Exercise aim: In the entries below, find each line with the string "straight" and copy it.
[[ Given data open ]]
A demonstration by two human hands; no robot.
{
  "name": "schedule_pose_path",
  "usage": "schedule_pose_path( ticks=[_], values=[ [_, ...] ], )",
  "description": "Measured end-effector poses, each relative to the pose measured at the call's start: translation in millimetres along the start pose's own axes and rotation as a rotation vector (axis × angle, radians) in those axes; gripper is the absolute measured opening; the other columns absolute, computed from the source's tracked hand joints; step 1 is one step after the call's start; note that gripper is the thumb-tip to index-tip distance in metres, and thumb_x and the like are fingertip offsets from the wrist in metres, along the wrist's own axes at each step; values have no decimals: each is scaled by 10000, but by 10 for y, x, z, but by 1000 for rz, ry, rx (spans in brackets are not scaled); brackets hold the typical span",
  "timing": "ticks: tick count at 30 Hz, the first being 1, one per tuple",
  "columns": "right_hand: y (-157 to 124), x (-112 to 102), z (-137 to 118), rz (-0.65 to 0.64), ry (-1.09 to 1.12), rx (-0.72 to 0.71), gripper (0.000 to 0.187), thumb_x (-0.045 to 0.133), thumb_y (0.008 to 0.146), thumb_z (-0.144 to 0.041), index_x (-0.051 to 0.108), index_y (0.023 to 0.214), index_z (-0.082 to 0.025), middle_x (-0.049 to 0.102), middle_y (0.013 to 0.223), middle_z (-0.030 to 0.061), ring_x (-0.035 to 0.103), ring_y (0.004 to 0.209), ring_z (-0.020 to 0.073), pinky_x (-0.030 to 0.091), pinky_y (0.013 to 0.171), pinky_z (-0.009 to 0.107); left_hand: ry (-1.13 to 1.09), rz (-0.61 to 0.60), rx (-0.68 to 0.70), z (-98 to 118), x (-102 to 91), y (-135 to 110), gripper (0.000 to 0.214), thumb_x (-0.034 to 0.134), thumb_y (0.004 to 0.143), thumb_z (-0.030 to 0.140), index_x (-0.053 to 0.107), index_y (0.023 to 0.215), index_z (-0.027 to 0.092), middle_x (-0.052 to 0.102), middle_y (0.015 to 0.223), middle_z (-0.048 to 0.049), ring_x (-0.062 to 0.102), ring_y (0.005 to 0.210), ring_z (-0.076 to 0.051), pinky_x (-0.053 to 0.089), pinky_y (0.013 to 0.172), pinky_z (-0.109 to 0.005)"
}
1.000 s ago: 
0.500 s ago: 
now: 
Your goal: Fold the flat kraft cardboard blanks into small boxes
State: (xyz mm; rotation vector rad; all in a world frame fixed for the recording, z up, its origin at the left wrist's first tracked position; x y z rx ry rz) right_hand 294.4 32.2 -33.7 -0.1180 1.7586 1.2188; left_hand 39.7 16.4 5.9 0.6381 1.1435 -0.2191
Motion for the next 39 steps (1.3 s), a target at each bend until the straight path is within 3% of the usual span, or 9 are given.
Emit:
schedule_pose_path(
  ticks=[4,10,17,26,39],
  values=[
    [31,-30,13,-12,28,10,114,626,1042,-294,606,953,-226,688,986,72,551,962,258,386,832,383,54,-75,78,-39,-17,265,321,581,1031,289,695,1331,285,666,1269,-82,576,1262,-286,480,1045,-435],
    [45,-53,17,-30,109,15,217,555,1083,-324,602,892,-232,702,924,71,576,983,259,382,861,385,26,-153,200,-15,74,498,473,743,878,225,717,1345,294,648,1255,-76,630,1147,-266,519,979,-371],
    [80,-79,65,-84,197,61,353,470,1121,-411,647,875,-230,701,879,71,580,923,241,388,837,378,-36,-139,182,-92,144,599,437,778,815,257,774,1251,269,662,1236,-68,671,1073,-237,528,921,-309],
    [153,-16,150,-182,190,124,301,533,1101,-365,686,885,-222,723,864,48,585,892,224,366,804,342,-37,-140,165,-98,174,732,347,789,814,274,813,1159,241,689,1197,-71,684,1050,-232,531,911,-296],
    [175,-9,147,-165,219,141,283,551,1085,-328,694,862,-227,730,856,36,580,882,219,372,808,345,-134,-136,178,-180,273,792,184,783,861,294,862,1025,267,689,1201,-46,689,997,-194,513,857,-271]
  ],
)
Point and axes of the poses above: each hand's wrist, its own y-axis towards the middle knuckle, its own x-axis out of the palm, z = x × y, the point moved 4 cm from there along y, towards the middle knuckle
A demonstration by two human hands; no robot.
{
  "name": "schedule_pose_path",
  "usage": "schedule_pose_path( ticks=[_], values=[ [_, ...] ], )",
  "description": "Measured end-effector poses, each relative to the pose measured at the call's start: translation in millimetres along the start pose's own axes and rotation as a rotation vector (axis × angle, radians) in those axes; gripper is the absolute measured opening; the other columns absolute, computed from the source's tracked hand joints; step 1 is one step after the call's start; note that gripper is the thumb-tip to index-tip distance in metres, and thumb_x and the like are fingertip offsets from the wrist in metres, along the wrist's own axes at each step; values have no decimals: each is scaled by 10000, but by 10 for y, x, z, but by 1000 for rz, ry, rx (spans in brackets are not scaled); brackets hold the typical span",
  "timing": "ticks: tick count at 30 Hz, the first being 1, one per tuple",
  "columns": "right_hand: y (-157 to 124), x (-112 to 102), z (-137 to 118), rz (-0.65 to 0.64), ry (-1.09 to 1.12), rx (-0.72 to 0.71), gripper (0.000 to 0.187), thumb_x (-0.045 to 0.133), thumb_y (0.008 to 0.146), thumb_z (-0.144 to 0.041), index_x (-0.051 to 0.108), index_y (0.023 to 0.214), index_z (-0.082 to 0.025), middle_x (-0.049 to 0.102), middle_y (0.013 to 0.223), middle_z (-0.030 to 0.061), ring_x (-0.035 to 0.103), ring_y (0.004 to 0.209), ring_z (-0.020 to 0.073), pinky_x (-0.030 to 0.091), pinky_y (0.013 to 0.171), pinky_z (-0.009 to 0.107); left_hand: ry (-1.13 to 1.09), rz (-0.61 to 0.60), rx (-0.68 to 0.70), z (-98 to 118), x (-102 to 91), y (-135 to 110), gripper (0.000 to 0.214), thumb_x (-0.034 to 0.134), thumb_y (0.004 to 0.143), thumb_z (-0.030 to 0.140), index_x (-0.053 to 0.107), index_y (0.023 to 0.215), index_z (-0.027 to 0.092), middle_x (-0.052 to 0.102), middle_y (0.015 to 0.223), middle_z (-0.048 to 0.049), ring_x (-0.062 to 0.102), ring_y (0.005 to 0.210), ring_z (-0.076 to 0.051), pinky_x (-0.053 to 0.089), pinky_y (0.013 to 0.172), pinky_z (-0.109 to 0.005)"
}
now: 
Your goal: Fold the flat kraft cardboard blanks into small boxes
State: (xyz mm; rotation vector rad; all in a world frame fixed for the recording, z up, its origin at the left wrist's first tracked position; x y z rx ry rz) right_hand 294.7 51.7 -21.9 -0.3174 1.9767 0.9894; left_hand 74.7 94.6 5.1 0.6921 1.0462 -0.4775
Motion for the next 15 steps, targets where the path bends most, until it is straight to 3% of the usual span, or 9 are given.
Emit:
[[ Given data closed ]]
Response area:
Motion for the next 39 steps (1.3 s), a target at each bend until the straight path is within 3% of the usual span, or 9 are given.
Motion for the next 15 steps, targets where the path bends most, until it is straight to 3% of the usual span, or 9 are given.

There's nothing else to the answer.